The other finalists were Kelton Clark with “Open Shells,” a clearinghouse for programs and technology to expand the availability of oyster seeds.

“VakSea,” pitched by Mihir Pershad, provides low-cost vaccine technology for fish hatcheries. Bennett Wilson introduced a cheaper, more efficient spray nozzle for field use while Rick Hood introduced a soil-less growing medium for organic greenhouses.

Washington Post reporter and author Amy Goldstein was a keynote speaker.

For five years, Goldstein studied the effects of the Great Recession on small-town America.

She talked about her study and how it became a microcosm of the overal effects of the recession on the larger economy.

Her book, “Janesville: An American Story,” details the effects of permanent and profound job loss on the people living in Janesville, Wisconsin, following the Great Recession.

Goldstein said that shame haunts the permanently unemployed. In addition, Goldstein said her research showed little benefits from retraining people for other jobs.

Boyd Rutherford, lieutenant governor, was upbeat in his assessment of the state’s workforce and prospects for the future.

He said that the current government has worked to represent the needs of rural Maryland.

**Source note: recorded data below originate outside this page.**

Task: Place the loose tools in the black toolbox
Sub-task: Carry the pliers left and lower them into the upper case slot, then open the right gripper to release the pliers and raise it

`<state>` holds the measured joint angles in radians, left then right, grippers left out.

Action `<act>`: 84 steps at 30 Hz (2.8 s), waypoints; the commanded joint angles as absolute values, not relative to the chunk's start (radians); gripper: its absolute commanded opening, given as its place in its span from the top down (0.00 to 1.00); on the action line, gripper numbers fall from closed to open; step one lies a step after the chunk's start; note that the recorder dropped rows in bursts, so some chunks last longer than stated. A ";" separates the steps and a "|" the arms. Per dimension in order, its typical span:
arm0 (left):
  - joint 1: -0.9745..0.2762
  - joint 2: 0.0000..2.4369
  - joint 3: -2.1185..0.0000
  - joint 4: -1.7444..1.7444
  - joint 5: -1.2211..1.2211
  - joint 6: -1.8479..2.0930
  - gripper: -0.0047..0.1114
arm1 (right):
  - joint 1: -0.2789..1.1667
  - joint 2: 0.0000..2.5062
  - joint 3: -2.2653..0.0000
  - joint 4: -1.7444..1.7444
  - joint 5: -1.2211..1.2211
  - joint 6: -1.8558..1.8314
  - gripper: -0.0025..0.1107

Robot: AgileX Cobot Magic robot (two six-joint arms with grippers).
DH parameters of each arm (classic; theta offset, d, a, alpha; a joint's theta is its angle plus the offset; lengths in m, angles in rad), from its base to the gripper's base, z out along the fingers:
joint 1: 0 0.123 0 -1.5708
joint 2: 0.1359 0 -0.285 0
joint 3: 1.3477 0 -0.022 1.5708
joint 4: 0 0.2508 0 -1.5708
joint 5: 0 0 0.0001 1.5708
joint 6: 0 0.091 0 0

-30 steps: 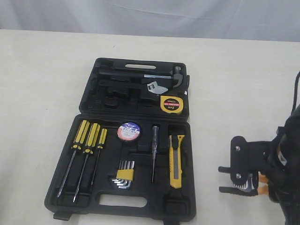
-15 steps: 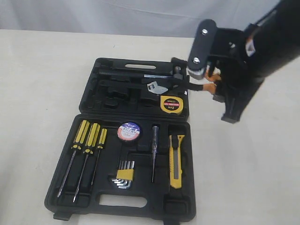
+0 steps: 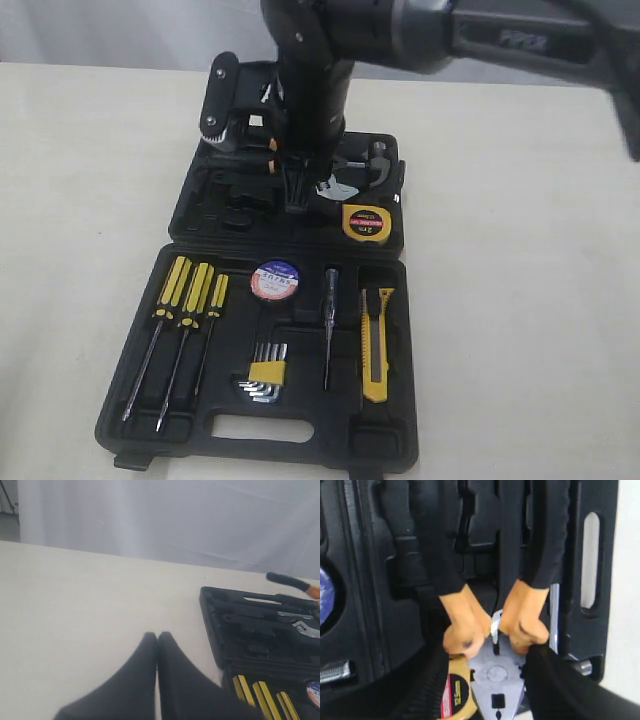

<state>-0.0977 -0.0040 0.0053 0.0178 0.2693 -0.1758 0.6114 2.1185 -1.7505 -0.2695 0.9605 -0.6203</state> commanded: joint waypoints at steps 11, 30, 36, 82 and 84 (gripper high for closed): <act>-0.103 0.000 0.000 0.020 0.269 -0.175 0.96 | 0.659 2.285 -1.837 -0.271 0.886 -0.614 0.98; -0.103 0.000 0.000 0.020 0.269 -0.175 0.96 | 0.661 2.330 -1.837 -0.275 0.867 -0.545 0.54; -0.103 0.000 0.000 0.022 0.269 -0.175 0.96 | 0.673 2.317 -1.837 -0.347 0.872 -0.500 0.42; -0.103 0.000 0.000 0.022 0.269 -0.175 0.96 | 0.690 2.367 -1.837 -0.208 0.764 -0.225 0.98; -0.103 0.000 0.000 0.022 0.269 -0.175 0.96 | 0.690 2.354 -1.837 -0.208 0.778 -0.225 0.98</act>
<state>-0.0977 -0.0040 0.0053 0.0178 0.2693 -0.1758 0.6909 2.3517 -1.8401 -0.2226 0.7464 -0.2303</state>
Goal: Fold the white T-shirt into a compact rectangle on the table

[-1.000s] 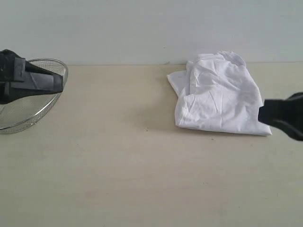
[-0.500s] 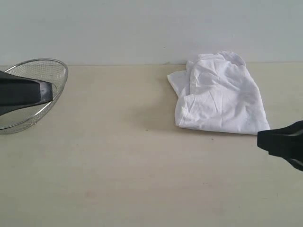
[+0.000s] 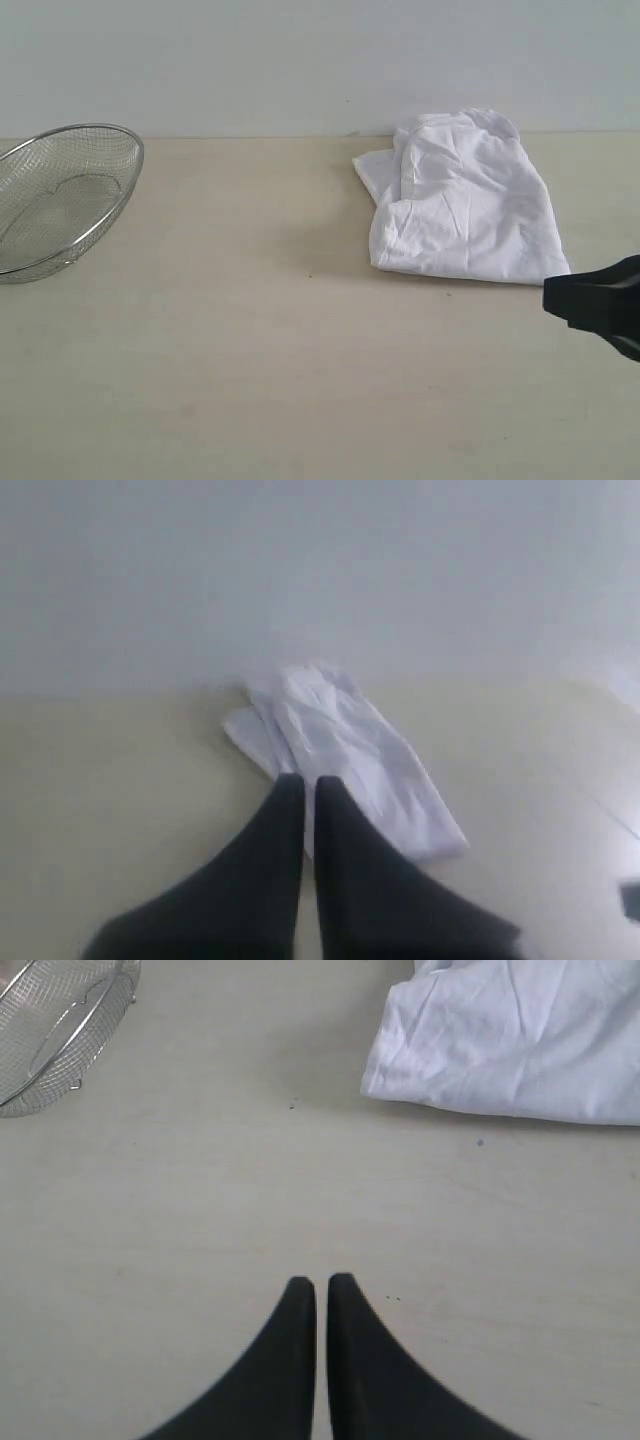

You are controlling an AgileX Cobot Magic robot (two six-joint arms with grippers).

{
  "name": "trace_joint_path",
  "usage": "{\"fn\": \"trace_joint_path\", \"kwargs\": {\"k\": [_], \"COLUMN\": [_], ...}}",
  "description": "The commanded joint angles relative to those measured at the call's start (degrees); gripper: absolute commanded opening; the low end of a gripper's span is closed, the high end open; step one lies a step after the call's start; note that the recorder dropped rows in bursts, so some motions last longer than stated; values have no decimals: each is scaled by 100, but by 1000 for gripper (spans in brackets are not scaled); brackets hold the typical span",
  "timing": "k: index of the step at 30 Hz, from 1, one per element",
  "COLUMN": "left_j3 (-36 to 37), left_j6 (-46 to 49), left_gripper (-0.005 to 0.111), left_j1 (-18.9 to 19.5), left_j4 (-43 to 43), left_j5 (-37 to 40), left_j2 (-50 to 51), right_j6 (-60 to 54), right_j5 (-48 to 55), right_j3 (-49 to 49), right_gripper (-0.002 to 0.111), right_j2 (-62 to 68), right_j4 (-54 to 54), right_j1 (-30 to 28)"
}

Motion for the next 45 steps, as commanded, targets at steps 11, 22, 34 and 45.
{"fn": "trace_joint_path", "kwargs": {"k": [11, 22, 34, 45], "left_j3": [3474, 3474, 3474, 3474], "left_j6": [614, 950, -389, -3033], "left_gripper": [4, 4, 4, 4], "left_j1": [944, 1457, 1457, 1457], "left_j4": [49, 341, 2415, 4536], "left_j5": [-2713, -2603, -743, -218], "left_j2": [-3402, -3739, -3739, -3739], "right_j6": [5, 5, 5, 5], "right_j5": [-6, -216, -228, -277], "right_j3": [22, 22, 22, 22], "right_gripper": [0, 0, 0, 0], "right_j2": [-39, -39, -39, -39], "right_j4": [-10, -10, -10, -10], "right_j1": [10, 10, 10, 10]}}
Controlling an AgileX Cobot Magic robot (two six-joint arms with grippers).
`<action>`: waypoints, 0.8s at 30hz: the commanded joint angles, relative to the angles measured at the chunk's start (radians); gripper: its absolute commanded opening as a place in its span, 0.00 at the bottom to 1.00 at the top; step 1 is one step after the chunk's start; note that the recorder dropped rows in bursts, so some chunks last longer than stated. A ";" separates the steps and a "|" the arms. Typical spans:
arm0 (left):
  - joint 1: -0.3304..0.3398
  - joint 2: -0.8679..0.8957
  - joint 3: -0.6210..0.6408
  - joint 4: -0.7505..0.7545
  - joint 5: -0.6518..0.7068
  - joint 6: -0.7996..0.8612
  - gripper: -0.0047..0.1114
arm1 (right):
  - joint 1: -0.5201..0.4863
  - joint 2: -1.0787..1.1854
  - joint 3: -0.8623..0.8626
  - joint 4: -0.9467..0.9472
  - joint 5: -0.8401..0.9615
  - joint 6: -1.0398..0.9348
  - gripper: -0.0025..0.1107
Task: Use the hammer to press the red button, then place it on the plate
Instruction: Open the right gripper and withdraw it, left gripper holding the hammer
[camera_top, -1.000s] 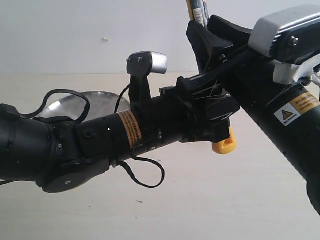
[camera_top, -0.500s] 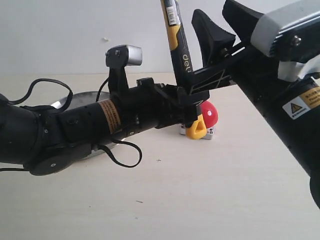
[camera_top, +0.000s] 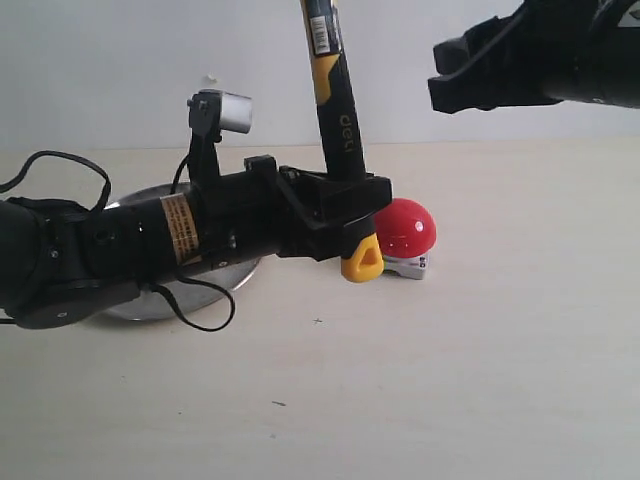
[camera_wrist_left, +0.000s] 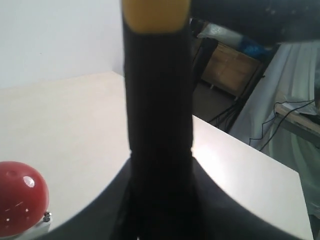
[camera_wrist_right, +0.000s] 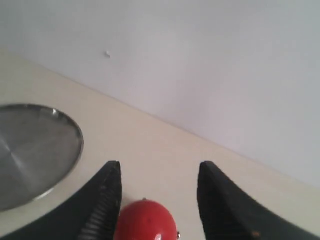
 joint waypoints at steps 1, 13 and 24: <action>0.037 -0.019 -0.003 0.051 -0.073 -0.017 0.04 | -0.050 0.025 -0.042 -0.004 0.154 -0.046 0.43; 0.115 -0.019 -0.003 0.114 -0.075 -0.047 0.04 | -0.125 0.182 -0.156 0.566 0.542 -0.716 0.40; 0.211 -0.019 -0.003 0.232 -0.186 -0.097 0.04 | -0.297 0.329 -0.231 1.038 1.025 -1.069 0.40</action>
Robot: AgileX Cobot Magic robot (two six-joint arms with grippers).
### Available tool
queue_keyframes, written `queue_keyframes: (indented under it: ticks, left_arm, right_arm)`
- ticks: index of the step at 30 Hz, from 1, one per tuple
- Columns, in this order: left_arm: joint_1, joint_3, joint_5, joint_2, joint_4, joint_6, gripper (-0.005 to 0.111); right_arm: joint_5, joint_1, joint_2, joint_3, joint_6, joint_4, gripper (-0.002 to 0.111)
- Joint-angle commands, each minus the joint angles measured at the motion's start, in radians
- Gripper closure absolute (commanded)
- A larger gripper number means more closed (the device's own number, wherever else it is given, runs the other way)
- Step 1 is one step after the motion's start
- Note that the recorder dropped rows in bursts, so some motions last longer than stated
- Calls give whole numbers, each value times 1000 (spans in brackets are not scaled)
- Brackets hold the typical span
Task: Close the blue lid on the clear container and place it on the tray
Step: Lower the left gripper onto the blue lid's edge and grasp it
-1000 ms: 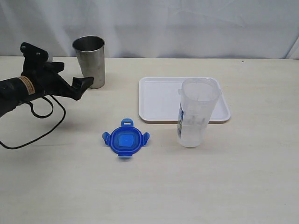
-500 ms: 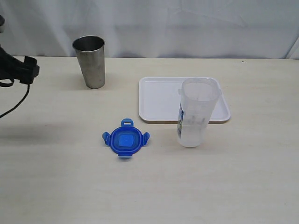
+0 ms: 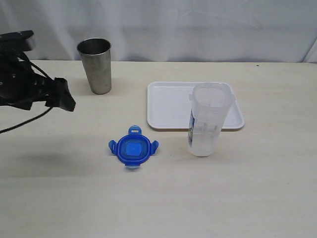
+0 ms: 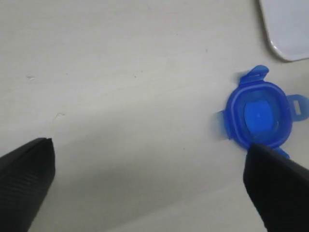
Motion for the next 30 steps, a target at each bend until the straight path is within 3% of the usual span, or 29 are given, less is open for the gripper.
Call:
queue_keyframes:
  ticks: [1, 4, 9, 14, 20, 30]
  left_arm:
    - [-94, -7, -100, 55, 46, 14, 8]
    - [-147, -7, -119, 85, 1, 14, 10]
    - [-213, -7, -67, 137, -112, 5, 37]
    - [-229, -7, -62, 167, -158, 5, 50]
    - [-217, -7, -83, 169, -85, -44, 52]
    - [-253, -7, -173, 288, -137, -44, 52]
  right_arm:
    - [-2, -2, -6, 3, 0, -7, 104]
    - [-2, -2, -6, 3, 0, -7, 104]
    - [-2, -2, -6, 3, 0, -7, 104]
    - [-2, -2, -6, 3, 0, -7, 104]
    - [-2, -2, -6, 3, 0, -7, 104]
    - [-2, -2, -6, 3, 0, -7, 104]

“There is no disconnect between Maryland’s government and rural Maryland,” Rutherford said, adding that during the Hogan administration, “Maryland has gained 125,000 jobs and our 3.3 percent unemployment is the lowest in a decade. The Rural Maryland Prosperity Investment Fund and the Tri-County Councils will be fully funded. Last summer, Governor Hogan signed into law the Connecting Rural Maryland Act of 2017, ensuring access to high-speed internet and broadband for all.”

The summit also included a series of breakout sessions on issues ranging from community and economic development to rural health care, public education, agritourism and affordable housing.